A puppy named Perkins

Named in honor of Perkins School for the Blind, a floppy-eared golden puppy is training as a guide dog in California

A woman wearing a Perkins cap holds a cute yellow puppy in her arms

When Cindy Miller picked up Perkins in April, it was “love at first smell,” she said. Perkins is training to become a guide dog for Guide Dogs of America.

August 25, 2015

As soon as Cindy Miller learned her new Guide Dogs of America puppy was born into a “P” litter, she knew what his name had to be: Perkins.

Miller, a longtime volunteer puppy raiser and school psychologist in Upland, California, has a special connection with Perkins School for the Blind. One of the previous puppies she raised, Guinness, is now a guide dog for a former Perkins student.

When she picked up 8-week-old Perkins in April, it was “love at first smell,” she said.

Perkins is a “Lab Golden cross” – a cross between a Golden and Labrador Retriever, two breeds known for their loving, smart and confident temperaments. He was one of 10 “P” litter puppies in his class, along with Patton, Prescott, Paddington, Prada, Paisley, Panama, Pochi, Portia and Prince.

Perkins came with a special surprise: A Perkins School for the Blind bag, stuffed with a Perkins baseball cap, insulated coffee mug and other gifts, sent to Miller from Perkins’ namesake in Massachusetts.

Miller took the fluffy golden puppy home and got to work on his first commands: sit, down, stay and come. Puppies like Perkins are placed with foster families to learn basic obedience skills and to be properly socialized.

After he received his four-month vaccines, Perkins ventured out, learning to ignore “good smells” and other distractions. At five months, he started obedience classes at GDA, learning new skills and getting used to different environments. Now, he’s begun community obedience classes, where he’s gaining exposure to pet dogs of different breeds.

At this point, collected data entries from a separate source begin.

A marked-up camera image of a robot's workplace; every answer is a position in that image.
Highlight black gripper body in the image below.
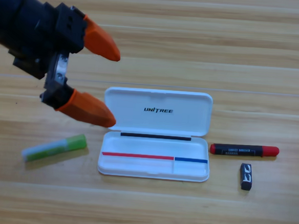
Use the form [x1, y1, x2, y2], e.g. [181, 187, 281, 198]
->
[0, 0, 76, 92]

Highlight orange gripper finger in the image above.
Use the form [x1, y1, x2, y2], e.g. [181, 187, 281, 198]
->
[53, 3, 125, 63]
[37, 82, 119, 129]

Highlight green glue stick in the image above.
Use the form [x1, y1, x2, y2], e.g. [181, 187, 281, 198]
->
[20, 130, 89, 167]

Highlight white Unitree pencil case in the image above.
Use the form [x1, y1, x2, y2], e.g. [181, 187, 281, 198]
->
[96, 85, 216, 183]

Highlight red and black marker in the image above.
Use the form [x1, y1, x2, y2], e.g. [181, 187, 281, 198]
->
[209, 141, 281, 160]

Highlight black eraser with white print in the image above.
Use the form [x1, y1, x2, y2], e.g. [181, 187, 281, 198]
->
[239, 163, 253, 191]

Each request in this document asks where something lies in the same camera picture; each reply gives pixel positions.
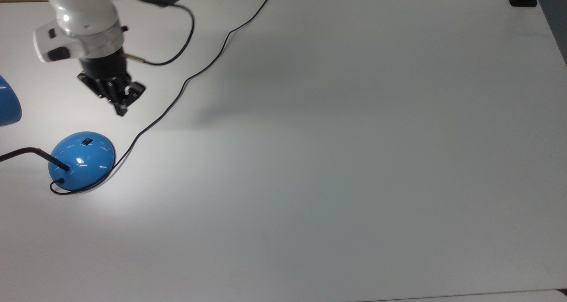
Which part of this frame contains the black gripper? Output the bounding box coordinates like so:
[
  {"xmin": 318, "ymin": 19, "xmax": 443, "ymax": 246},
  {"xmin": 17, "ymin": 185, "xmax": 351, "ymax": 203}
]
[{"xmin": 77, "ymin": 47, "xmax": 147, "ymax": 117}]

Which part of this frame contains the blue gooseneck desk lamp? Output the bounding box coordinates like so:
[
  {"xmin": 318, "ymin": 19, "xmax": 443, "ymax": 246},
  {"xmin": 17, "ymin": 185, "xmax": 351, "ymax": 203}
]
[{"xmin": 0, "ymin": 75, "xmax": 117, "ymax": 193}]

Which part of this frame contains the black lamp power cord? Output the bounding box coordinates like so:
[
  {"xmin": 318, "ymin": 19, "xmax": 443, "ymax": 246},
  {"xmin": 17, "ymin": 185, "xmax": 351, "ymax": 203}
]
[{"xmin": 49, "ymin": 0, "xmax": 272, "ymax": 196}]

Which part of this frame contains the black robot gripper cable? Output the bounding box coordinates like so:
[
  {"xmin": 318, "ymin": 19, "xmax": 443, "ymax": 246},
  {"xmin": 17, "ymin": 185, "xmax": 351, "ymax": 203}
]
[{"xmin": 124, "ymin": 1, "xmax": 196, "ymax": 67}]

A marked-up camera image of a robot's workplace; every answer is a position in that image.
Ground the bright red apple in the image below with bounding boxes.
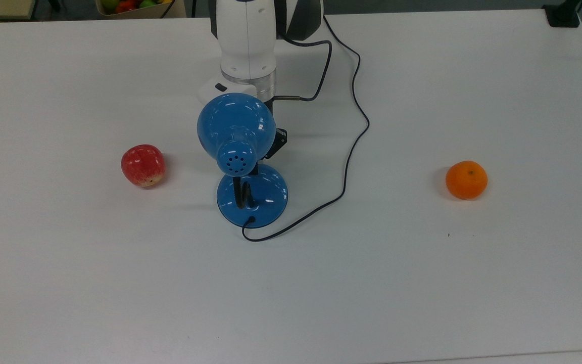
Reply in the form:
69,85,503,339
121,144,166,188

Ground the black lamp power cable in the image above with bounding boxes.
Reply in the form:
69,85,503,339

Perkins is a total “sweetheart,” Miller said. “He’s part of our family. He enjoys being out and about.”

At 18 months, Perkins will return to GDA for up to six months of formal training, which will determine whether he’ll qualify as a guide dog. Only 40 to 50 percent of puppies-in-training have the temperament and health to guide. Dogs must be superior problem solvers and display willingness to take responsibility for their partner. They must also learn “intelligent disobedience” – for example, not crossing a street when traffic is coming.

People with visual impairments apply to GDA for guide dogs, which they receive at no cost. If accepted, they undergo a 28-day training program with their dogs.

Breeding and training a guide dog costs about $42,000, which GDA raises through donations. Puppies also have sponsors. Miller keeps Perkins’ sponsor Macki Singer updated through a blog full of photos that show the floppy-eared Perkins in action – running on the lawn, visiting a grocery store and playing with other dogs.

Perkins is Miller’s 14th puppy. She became a puppy raiser 17 years ago, when her three young children wanted a dog. She promised her kids if they did a good job raising the guide puppy, they could get a permanent pet. But after raising one pup, they chose to raise more.

“As a family, we wanted to empower our children, that they could make a difference for another person,” Miller said.

The experience is powerful, Miller said. She’s kept in touch with some of her previous puppies’ partners, particularly Yegue Badigue, the Perkins School for the Blind student who was partnered with Guinness.

Miller’s family bonded with Badigue when he came to Guide Dogs of America to train with Guinness. They were touched by the role Perkins School for the Blind played in his life, and were proud to name their newest puppy after the school.

“Yegue has an amazing story,” Miller said. Badigue came to Perkins from Chad after losing his sight as a child. A talented musician, he now teaches music and lives with his wife and son in California.

“From the time I hear about our next puppy, I pray for their future partner and that it will be someone who will truly treasure the dog,” Miller said. “The first thing Yegue said to me when I met him was, ‘God made him just for me.’ I will never forget that day.”

Raising guide dogs takes a strong commitment, Miller said, but it’s rewarding because of the powerful bond between guide dog and partner.

“There is almost a mystical component to it,” she said. “It’s a privilege to play some small part in that miracle.”